Lors du panel sur sur l’accès à la justice et la lutte contre l’impunité au Togo

« Le constat que nous avons fait est que lorsque nous saisissons la Cour de justice de la Cedeao, nous avons des décisions qui sont rendues. Ce qui prouve que les cas que nous documentons sur les allégations sont réels pour la plupart mais ne font l’objet d’aucune instruction au niveau national », ajoute Ghislain Nyaku, estimant que si la justice veut se montrer libre comme elle le clame, elle doit faire un effort pour se saisir de certains dossiers. Autrement, son indépendance est à questionner.

Répondant aux préoccupations, le magistrat Thierry Kokoroko a tenu à rappeler que le système judiciaire togolais distingue le juge du Procureur de la République à qui revient le pouvoir de lancer les procédures.

« Quand le presse dénonce, quand il y a plainte, il faut que le procureur actionne, c’est le principe. Mais notre Code dit que si le procureur n’actionne pas, la victime peut lui forcer la main et c’est ce qu’on appelle plainte avec constitution de partie civile.

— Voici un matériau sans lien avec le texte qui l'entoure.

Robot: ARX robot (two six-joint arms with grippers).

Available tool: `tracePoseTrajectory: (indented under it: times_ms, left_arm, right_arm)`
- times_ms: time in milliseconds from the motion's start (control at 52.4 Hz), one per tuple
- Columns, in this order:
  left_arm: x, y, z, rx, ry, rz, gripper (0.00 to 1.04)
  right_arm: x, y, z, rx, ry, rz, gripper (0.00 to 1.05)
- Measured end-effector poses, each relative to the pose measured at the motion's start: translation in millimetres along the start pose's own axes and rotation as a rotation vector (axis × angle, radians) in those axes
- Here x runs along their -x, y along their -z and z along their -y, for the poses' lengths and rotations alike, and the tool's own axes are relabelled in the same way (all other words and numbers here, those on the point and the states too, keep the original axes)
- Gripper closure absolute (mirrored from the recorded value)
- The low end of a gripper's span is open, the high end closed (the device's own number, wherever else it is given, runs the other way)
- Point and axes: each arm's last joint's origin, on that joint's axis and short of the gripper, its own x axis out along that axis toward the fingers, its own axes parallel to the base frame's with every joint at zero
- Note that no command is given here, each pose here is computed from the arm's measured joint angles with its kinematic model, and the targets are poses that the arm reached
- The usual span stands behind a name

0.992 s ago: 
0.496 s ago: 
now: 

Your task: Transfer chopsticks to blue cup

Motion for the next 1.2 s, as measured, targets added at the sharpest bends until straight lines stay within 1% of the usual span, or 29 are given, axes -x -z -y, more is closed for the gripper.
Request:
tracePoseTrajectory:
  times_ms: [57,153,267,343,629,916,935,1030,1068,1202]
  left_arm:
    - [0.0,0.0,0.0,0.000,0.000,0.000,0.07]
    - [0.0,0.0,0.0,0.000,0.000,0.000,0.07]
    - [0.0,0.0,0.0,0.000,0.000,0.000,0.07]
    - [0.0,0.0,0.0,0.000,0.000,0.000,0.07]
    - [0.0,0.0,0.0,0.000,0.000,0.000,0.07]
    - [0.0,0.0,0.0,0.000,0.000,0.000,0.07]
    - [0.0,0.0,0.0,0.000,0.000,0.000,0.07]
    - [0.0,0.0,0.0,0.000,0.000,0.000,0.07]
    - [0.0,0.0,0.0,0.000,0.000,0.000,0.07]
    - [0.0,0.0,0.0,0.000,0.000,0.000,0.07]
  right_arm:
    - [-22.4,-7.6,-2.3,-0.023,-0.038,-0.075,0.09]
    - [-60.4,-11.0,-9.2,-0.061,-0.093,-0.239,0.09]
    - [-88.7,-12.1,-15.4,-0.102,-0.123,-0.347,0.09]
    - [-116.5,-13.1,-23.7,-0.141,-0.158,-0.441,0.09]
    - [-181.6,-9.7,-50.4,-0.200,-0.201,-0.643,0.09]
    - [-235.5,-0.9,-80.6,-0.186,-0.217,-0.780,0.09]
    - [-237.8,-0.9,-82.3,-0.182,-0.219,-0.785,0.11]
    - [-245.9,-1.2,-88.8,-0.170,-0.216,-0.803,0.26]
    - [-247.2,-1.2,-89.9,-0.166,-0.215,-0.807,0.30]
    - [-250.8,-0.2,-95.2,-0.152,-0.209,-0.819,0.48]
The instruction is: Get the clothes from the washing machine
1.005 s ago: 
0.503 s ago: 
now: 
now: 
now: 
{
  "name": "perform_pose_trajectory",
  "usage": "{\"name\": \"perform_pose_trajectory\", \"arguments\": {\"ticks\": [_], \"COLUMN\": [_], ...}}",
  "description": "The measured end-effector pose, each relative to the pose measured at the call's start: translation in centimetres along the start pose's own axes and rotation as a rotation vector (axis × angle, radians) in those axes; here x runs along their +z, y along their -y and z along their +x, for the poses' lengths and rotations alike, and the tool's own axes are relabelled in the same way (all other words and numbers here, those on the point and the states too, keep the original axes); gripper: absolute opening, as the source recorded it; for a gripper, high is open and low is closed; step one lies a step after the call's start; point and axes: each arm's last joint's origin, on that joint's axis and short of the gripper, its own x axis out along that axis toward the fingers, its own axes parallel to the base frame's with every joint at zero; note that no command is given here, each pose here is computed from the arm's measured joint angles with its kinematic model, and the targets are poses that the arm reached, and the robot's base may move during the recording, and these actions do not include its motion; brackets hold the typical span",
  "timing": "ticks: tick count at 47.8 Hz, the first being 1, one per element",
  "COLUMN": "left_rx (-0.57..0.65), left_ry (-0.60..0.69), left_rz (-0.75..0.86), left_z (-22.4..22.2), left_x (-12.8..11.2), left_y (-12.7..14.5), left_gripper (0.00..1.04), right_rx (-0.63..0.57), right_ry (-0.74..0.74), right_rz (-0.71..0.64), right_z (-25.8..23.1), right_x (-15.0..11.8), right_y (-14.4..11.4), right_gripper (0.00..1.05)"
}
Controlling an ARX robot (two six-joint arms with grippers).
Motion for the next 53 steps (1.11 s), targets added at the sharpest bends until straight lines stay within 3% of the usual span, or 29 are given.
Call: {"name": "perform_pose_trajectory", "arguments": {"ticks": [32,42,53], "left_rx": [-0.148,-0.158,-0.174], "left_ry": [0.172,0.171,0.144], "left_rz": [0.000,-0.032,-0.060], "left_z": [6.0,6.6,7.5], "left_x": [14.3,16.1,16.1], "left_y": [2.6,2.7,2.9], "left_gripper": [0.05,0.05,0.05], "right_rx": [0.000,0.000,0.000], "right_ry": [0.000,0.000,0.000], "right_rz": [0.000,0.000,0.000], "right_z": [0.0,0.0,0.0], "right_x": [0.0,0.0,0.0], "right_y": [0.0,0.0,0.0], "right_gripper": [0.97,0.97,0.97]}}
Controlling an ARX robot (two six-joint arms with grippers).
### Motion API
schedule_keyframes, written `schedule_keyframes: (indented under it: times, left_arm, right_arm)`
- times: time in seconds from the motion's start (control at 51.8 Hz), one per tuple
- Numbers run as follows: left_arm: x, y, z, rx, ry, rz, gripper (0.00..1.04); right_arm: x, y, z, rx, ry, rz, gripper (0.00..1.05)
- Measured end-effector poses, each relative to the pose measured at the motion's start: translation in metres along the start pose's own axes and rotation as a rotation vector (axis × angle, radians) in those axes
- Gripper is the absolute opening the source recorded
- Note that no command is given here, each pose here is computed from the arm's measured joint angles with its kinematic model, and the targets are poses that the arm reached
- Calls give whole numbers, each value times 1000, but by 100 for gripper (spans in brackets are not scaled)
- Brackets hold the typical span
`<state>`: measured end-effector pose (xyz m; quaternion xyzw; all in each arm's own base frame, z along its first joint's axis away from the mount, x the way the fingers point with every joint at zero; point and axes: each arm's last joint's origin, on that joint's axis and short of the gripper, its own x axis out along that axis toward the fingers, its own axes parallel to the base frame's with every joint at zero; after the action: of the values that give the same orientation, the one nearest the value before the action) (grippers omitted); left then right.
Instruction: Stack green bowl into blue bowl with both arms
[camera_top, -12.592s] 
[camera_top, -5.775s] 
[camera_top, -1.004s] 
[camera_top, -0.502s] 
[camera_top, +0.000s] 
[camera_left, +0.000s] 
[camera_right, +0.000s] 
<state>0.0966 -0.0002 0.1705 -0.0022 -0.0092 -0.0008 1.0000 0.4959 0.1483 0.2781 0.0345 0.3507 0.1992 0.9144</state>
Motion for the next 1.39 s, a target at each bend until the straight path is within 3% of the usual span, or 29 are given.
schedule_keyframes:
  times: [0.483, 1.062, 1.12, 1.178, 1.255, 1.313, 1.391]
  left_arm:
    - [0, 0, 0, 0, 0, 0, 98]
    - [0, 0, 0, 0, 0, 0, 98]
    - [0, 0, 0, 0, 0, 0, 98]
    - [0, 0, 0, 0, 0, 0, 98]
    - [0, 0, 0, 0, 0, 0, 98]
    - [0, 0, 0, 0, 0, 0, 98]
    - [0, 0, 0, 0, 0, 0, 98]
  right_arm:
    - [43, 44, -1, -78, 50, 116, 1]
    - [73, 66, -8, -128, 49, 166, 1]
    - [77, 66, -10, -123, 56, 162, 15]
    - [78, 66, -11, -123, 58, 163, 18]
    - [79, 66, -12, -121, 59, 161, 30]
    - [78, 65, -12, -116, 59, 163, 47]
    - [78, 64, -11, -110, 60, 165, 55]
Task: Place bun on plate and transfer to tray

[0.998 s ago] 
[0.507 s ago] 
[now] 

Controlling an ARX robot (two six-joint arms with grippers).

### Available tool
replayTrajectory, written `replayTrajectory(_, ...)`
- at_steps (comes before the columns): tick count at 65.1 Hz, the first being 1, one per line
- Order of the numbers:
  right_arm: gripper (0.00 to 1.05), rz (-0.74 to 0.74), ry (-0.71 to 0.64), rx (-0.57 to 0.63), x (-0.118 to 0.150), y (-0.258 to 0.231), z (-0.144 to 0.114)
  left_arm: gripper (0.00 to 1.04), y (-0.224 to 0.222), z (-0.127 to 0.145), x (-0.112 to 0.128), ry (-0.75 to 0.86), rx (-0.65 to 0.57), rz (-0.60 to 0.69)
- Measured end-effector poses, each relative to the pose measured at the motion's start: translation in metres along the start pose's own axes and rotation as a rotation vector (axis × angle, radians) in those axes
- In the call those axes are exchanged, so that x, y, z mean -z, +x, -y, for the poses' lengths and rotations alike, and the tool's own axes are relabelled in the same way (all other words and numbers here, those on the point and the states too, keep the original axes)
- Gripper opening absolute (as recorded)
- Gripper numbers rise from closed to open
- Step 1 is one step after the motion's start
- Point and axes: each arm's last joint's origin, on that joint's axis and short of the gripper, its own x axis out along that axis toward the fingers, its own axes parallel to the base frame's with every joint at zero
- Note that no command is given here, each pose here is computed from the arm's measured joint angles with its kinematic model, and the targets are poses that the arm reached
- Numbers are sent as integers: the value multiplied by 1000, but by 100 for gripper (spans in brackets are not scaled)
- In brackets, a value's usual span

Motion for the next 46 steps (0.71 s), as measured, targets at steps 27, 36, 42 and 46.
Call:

Mais nos lois n’ont pas prévu la possibilité, pour toutes les associations, de saisir en matière pénal notre système judiciaire. Donc à supposé que le procureur reçoît des plaintes mais n’entend pas poursuivre au nom de l’opportunité des poursuites, il faut que la victime actionne. Mais quand la victime doit déposer plainte avec constitution de partie civile, il faut qu’elle paye une caution. Et c’est quand on ne veut pas que l’action aboutisse que la caution fixée devient excessive et difficile à payer pour le plaignant », explique le juge Kokoroko.

En l’absence d’un nouveau Code de procédure pénal, le président du tribunal de Sokodé propose qu’un plaidoyer soit fait pour que des organisations comme le CACIT soient agrées pour déposer plainte avec constitution de partie civile en matière de violations des droits de l’homme, de corruption ou infractions assimilées.

Tout en plaidant pour l’adoption rapide du nouveau Code de procédure pénal, le CACIT propose la création de cadres qui permettent de réfléchir ensemble avec les acteurs judiciaires sur la dichotomie qui existe entre la volonté des juges de rendre justice et le fait que cette justice ne soit pas souvent rendue.

Les lauréats de la campagne digitale de la DUDH avec les officiels

A noter que les deux autres panels organisés lors de cette 8e édition de la Nuit des Droits de l’Homme, organisée grâce à l’appui financier de l’Union Européenne, ont porté sur les approches de solutions pour le renforcement de la dignité humaine des personnes en détention au Togo ; et les Enjeux, défis et perspectives pour l’élargissement de l’espace civique au Togo.

Par ailleurs, des récompenses ont été octroyées aux trois meilleurs jeunes ayant participé à la campagne digitale de la Déclaration Universelle des Droits de l’Homme (DUDH) initiée par la Commission Nationale des Droits de l’Homme (CNDH) et le CACIT en collaboration avec le HCDH BRAO. Le premier prix, qui est le prix spécial UE, a été décroché par TERAOU Esso-Ekpém de Kara, alors que AYITE Bat Kossi et ANAKPA Elisabeth ont respectivement décroché les deuxième et troisième prix.